Thanks! By the end, the large stencil was only covering the natural wood areas. the trick is revealing one color section at at time and going darkest to lightest, spraying each one so the lighter shades don't smear the darker shades.
Cornhole Collective thank you so much for taking the time to reply😊
On the mountains did you use 2 stencils or just one? I didn’t See that you applied another stencil for the 2nd color.
All a single stencil! Cool right? Gel stains in brown shades can be layered and if you use poly between coats they don’t smear. Darkest to lightest always.
@@cornholecollective7116 awesome! Just learning as I go here. I like this method a lot better than applying decals
So off of the one piece of vinyl, you're able to do your entire layout? There isn't any bleed through the cut lines of the next layers? I haven't tried it yet, because I didn't want to be the guinea pig! lol
Well Josh, YES One stencil to rule them all. Other than painting, I don't remask any more. You do need to be a little careful not to load up the gel stain much, that's why I wipe it off on the transfer paper wax side. works great. You can get a very fine line of stain coming through the cut lines if you're not careful. With practices and a fairly dry application, you can minimixe it. If it's bad, gel stains sand off nicely too.

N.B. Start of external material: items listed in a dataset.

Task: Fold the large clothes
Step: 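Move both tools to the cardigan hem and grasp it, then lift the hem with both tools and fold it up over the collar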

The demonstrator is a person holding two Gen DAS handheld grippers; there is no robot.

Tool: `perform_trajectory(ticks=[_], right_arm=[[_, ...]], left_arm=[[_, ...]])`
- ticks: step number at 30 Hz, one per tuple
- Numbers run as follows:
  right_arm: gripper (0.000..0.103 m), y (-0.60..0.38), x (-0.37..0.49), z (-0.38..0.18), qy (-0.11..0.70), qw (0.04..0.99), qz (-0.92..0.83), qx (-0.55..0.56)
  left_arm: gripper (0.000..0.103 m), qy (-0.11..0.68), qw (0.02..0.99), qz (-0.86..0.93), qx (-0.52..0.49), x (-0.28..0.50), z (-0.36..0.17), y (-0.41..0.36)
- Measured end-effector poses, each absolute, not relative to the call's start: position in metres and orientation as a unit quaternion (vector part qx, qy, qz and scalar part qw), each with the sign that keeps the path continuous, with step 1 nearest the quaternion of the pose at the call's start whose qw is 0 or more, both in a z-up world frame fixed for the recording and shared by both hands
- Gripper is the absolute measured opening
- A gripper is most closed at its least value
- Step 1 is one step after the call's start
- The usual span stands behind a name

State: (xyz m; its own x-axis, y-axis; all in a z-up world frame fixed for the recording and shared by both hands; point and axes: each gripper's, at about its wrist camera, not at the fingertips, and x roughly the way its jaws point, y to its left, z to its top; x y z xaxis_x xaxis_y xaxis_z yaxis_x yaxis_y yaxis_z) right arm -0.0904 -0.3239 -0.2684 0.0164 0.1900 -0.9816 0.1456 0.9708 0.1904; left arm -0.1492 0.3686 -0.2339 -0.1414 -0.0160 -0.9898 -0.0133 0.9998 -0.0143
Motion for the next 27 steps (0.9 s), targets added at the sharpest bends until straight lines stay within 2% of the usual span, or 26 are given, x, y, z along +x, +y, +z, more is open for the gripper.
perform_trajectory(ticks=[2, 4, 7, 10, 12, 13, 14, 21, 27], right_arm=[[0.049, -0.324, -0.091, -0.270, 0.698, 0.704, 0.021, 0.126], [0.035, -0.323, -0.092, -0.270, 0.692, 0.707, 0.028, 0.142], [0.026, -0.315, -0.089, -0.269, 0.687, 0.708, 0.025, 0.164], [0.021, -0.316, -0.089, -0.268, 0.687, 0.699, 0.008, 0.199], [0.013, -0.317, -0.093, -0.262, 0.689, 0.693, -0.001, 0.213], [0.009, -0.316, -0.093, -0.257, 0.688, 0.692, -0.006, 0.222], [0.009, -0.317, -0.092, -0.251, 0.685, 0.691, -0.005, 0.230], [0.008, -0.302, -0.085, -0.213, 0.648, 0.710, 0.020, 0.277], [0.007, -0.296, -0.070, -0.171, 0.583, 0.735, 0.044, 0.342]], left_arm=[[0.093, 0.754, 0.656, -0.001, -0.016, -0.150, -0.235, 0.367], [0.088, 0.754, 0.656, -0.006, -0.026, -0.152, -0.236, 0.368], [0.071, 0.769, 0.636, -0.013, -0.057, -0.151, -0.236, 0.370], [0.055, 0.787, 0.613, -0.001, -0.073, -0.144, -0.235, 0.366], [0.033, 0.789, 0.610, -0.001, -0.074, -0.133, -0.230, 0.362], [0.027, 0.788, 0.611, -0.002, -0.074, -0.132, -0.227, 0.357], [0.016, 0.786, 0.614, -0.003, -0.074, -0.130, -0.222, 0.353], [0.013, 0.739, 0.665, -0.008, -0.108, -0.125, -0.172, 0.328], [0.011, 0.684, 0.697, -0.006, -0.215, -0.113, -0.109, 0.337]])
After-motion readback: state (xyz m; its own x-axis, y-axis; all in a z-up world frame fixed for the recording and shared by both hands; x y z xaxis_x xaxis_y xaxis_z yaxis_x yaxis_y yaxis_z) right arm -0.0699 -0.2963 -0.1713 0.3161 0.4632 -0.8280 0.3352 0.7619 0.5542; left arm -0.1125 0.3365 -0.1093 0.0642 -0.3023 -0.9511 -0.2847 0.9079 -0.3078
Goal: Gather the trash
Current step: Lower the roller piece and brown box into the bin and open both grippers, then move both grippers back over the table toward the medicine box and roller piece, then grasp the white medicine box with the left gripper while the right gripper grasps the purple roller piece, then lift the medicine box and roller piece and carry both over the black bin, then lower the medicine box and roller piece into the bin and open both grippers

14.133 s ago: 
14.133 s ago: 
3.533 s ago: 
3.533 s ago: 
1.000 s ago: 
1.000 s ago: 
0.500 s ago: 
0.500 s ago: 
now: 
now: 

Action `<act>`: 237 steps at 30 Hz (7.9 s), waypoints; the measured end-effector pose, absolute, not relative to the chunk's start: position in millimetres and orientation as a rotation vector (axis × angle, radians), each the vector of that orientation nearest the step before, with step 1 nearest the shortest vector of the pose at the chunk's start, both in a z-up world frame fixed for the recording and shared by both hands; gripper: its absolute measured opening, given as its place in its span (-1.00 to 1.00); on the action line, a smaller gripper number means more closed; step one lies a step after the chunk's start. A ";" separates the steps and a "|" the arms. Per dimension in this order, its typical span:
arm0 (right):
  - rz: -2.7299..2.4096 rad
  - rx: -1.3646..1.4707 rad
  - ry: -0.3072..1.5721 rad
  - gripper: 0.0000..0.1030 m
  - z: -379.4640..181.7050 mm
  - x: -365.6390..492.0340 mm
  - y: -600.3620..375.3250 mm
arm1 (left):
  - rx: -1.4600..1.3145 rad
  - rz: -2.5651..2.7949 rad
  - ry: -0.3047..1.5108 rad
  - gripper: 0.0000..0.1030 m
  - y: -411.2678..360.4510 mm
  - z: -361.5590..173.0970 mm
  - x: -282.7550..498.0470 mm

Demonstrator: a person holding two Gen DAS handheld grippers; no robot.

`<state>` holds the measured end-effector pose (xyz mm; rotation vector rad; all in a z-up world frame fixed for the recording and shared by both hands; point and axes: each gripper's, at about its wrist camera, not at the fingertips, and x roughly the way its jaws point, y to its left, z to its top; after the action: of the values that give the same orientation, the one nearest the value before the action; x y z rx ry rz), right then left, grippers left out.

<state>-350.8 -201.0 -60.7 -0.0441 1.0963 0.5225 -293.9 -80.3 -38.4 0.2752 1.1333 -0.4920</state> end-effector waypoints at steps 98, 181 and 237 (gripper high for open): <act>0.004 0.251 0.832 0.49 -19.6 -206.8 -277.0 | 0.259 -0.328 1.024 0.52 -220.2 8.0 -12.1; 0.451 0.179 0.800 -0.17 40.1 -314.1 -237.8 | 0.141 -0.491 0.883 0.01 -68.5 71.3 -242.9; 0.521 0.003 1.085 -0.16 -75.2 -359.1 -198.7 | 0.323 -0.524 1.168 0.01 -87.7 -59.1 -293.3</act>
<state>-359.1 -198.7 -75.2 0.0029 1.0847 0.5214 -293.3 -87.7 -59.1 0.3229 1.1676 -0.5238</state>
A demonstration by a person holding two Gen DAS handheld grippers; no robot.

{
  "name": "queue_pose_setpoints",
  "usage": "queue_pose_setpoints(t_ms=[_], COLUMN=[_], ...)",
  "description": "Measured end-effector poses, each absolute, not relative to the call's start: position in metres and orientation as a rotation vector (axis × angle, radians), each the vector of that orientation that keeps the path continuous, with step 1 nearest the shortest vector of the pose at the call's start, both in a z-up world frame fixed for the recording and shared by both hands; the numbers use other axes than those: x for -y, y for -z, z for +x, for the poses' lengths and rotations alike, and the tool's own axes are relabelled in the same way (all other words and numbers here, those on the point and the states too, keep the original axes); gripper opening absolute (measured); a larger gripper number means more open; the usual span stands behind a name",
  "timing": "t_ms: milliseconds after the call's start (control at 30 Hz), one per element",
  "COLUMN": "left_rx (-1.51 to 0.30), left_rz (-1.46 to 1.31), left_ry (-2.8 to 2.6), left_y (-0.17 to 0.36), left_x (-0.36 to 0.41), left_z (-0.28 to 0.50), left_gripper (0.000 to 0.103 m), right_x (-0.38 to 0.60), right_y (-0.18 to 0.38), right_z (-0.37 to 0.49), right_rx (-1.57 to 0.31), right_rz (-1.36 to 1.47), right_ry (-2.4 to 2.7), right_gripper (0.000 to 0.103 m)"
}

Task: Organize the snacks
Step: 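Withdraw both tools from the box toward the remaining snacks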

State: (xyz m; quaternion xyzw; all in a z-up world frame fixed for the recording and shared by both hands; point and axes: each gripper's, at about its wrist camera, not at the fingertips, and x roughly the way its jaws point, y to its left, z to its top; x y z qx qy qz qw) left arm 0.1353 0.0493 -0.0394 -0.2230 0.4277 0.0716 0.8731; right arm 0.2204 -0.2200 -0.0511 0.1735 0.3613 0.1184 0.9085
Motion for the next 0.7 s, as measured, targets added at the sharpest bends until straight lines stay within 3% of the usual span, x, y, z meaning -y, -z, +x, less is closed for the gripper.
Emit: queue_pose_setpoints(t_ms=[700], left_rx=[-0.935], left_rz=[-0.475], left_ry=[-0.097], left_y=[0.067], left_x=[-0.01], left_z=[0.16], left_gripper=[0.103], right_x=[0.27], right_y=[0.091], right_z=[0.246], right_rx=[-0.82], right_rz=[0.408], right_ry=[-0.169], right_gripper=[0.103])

I’m looking at using this method to apply stenciled designs to a raw guitar body, solid mahogany. Do you have any thoughts about using this method on mahogany? From what I’ve gathered gel stains are the key to avoid bleeding in general, though I see some people unafraid of rubbing it in (such as yourself) and others who are pretty precious about that to avoid bleeding. Thoughts on that piece? Love the channel man!
I don’t see why it wouldn’t work but you always want to test scraps first for color and stainability. Every wood is a little different ugh how it’ll take stain. I don’t know the first thing about staining mahogany except I’d keep the stains minimal on a beautiful, expensive hardwood.
I also use vinyl stencils on Cornhole boards. How do you avoid lifting wood fibers up with the transfer tape/vinyl? Is it the type of taper/vinyl you are using, because I have the hardest time not getting a bunch of tear out.
Hey Travis, it’s either the vinyl, the plywood, the prep, or the method. What I find works best is Domestic birch ply sanded with 320, dust removed thoroughly, Oracal 631, pull at a sharp angle. Almost no fibers come off. Baltic I use the same approach but fibers do come up a bit more. Heat gun can help reduce fibers pulling up.
Cornhole Collective i use Baltic birch because its really the only good plywood sold in my area, and I don’t use oracal vinyl. Looks like ill be needing to make some new purchases. Thanks for the reply.
When you peeled the first layer how do you selectively peel and leave the second layer ?
So, basically it’s color by numbers. The vinyl is transferred with the darkest color already ready to stain. I know ahead of time which areas will be stained medium, light, and bare wood. Spray before each new color and you’re good to go, no smearing.